For Sunday May 3: 1 Sam 1-5, Acts 14-15

I Samuel 1-5

This is the story of the birth of Samuel (ch 1), in a sense both the last judge and the first prophet (see 3:20), the demise of the house of Eli, and the expansion of the Philistine problem for Israel. It is the period when the glory has departed (4:22). It is a difficult time for Israel, for they are being made to pay the piper for their disobedience and faithlessness. Samuel is one of the great men in the Scriptures, but he cannot fix Israel by himself. But in spite of all that bad news, God is at work behind the scenes, providing godly leadership for his people, and shaming the gods of the nations. A good way to read the Books of Samuel is to keep Hannah's Song (2:1-10) in mind as you read, seeing how God works out what is expressed in that song.

Acts 14-15

Chapter 14 is the account of the last part of Paul's first missionary journey, which began at the beginning of ch 13. It makes clear that the faithful preaching of the gospel will produce conflict.

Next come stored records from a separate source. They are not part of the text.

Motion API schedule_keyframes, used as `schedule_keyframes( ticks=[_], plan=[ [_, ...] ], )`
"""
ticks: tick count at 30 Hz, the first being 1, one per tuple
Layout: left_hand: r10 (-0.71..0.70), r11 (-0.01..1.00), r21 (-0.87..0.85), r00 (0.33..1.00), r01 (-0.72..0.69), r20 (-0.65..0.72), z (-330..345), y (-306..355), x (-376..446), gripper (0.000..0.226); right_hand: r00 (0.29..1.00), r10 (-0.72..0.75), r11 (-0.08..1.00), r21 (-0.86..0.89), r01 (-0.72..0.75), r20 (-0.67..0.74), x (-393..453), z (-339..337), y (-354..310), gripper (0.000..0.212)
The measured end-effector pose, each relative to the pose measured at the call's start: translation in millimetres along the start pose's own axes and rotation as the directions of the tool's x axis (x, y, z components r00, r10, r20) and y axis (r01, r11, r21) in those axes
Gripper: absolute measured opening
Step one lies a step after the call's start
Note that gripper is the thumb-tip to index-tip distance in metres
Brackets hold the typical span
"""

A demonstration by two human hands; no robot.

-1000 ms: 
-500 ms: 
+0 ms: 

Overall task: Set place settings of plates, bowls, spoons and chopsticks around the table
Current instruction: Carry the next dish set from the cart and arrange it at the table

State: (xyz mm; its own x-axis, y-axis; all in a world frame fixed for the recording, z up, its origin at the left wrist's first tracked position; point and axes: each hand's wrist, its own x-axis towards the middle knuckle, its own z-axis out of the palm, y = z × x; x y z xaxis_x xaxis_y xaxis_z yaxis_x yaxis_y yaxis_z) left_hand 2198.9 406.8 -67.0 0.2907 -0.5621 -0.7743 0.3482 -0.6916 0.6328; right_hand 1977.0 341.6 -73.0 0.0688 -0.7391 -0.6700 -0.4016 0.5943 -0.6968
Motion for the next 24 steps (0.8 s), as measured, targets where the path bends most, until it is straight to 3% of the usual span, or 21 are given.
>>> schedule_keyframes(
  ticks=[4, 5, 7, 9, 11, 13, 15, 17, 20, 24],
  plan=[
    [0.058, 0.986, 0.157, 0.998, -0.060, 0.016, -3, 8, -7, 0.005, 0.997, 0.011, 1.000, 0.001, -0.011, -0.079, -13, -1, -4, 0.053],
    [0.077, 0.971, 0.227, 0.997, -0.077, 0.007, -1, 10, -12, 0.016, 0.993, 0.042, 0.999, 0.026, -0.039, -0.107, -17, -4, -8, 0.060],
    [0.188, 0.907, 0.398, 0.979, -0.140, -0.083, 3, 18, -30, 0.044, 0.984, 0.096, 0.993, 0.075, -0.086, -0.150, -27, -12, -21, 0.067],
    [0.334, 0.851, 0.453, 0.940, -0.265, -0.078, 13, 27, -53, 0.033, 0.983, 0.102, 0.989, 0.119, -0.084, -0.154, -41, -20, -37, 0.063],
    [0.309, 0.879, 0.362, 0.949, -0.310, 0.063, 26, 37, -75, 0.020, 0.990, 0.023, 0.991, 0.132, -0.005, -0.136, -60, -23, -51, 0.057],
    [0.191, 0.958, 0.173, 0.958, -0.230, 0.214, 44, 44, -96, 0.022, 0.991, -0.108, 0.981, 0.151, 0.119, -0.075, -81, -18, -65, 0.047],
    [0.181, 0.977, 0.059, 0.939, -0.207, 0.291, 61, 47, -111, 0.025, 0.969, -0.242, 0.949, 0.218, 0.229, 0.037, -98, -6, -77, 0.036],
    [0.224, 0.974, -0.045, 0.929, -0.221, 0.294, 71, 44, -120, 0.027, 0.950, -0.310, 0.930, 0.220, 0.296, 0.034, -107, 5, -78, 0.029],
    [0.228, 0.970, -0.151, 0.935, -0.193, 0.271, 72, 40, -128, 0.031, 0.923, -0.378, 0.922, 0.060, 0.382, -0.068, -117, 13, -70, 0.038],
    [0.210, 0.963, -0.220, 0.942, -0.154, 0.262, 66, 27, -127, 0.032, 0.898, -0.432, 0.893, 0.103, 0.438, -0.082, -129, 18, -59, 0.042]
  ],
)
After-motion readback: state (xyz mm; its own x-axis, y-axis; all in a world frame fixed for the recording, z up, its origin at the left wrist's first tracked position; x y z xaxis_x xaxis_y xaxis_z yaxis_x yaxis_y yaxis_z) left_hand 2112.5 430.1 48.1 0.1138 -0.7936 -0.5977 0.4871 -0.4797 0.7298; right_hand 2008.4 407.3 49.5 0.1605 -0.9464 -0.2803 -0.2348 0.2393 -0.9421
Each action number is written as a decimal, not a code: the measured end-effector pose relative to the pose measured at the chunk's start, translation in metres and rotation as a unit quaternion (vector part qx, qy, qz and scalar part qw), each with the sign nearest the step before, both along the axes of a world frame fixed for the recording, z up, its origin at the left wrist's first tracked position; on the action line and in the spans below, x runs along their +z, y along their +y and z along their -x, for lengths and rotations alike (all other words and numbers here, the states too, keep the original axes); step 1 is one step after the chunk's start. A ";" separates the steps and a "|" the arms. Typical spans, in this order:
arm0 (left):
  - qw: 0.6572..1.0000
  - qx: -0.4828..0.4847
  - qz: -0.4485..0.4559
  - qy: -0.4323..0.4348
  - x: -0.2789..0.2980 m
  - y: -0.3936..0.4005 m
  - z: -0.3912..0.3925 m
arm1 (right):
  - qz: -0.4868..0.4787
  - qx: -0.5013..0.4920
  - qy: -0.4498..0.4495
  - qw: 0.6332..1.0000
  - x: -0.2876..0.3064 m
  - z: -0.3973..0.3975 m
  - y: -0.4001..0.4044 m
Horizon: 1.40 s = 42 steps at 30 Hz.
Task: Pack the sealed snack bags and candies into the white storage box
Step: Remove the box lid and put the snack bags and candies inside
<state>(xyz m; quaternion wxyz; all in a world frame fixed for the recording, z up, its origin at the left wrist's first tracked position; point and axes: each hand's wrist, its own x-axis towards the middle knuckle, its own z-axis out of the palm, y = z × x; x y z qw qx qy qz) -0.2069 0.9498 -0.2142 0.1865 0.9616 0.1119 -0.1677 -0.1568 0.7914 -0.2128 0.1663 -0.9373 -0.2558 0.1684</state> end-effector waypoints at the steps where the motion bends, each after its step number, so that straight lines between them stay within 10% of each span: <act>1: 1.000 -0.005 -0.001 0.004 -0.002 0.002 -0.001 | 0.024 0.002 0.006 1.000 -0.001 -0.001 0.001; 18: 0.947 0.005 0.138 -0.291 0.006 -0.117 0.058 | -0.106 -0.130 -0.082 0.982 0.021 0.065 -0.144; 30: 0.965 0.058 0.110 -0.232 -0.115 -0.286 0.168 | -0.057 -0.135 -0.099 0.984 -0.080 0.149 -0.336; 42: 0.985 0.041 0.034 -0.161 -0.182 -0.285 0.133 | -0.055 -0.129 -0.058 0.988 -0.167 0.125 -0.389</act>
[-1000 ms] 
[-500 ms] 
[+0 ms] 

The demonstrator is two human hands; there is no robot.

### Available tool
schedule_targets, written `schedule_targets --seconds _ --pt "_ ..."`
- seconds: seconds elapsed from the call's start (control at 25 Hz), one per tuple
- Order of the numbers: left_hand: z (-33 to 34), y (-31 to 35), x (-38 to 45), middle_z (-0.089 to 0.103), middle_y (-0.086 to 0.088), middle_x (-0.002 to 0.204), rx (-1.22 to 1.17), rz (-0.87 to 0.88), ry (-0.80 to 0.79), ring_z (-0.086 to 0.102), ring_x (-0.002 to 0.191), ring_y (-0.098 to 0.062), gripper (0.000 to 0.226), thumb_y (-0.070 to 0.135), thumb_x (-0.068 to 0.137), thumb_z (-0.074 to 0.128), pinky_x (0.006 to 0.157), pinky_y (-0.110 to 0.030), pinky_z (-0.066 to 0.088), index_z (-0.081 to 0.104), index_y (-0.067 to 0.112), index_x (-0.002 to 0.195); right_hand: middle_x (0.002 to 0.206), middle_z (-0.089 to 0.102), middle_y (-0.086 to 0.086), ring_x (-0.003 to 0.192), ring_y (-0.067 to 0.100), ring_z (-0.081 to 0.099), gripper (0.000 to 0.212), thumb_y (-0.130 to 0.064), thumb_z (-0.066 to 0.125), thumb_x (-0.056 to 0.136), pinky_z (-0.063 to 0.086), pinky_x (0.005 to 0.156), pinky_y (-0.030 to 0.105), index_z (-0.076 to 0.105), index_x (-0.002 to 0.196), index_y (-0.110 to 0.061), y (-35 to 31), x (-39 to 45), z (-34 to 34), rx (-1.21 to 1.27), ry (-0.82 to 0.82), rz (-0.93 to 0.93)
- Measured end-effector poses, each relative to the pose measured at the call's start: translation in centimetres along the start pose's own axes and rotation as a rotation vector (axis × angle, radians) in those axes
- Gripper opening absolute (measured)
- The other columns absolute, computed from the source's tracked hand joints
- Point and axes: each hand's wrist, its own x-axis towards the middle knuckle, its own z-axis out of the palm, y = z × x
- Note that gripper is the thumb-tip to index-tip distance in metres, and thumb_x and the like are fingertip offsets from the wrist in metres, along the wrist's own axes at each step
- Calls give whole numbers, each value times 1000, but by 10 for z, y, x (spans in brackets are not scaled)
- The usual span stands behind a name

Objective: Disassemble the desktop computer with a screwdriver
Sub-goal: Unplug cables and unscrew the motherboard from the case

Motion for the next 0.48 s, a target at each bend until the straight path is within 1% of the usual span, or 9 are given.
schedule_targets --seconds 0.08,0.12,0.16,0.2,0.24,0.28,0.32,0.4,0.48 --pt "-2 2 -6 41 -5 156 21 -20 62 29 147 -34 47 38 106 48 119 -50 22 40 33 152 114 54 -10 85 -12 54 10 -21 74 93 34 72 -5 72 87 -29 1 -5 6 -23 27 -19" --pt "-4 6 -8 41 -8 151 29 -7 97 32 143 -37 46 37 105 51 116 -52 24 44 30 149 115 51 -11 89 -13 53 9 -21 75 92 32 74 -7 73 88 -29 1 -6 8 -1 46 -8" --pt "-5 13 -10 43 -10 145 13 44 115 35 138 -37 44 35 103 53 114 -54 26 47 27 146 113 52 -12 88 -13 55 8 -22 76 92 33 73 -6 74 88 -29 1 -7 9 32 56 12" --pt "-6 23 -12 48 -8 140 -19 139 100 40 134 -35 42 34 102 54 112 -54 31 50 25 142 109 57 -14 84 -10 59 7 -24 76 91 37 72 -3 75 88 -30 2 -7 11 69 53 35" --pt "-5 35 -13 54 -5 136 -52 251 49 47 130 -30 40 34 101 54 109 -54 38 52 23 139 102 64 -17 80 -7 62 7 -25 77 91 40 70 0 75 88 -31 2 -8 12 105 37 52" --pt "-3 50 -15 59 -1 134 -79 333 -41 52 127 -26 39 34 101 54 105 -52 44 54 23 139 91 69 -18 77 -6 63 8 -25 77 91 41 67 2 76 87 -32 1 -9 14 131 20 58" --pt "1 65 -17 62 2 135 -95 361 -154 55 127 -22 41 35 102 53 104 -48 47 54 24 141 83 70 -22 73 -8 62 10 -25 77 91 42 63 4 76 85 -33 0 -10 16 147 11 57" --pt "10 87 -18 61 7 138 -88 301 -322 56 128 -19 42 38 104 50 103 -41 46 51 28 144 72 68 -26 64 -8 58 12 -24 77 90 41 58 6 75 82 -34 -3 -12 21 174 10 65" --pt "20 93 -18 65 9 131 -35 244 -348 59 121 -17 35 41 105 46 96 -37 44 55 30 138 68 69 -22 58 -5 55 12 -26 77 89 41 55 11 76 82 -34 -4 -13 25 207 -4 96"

The gospel is the aroma of life to those who believe (2 Cor 2:16), but the aroma of death to those who do not. The latter resent the stink of death being waved in their faces. Any "gospel" proclamation that does not provoke opposition to the message preached is no gospel proclamation. Chapter 15 is the account of the Jerusalem council. For those of us who grew up in a largely Gentile church, the offense of the gospel to Jews may seem odd. But as most of the first believers were Jews, there quickly arose the questions: what are we to do with our Jewishness? and what about the Gentiles? Is this a Jewish sect that Gentiles must become Jews to join, or is it something new? Further, these questions have serious theological ramifications, therefore it was necessary for the council to decide the issues at once. However, once the council has spoken, the issues don't disappear overnight, and they must then be worked through in the course of the ministry of the church.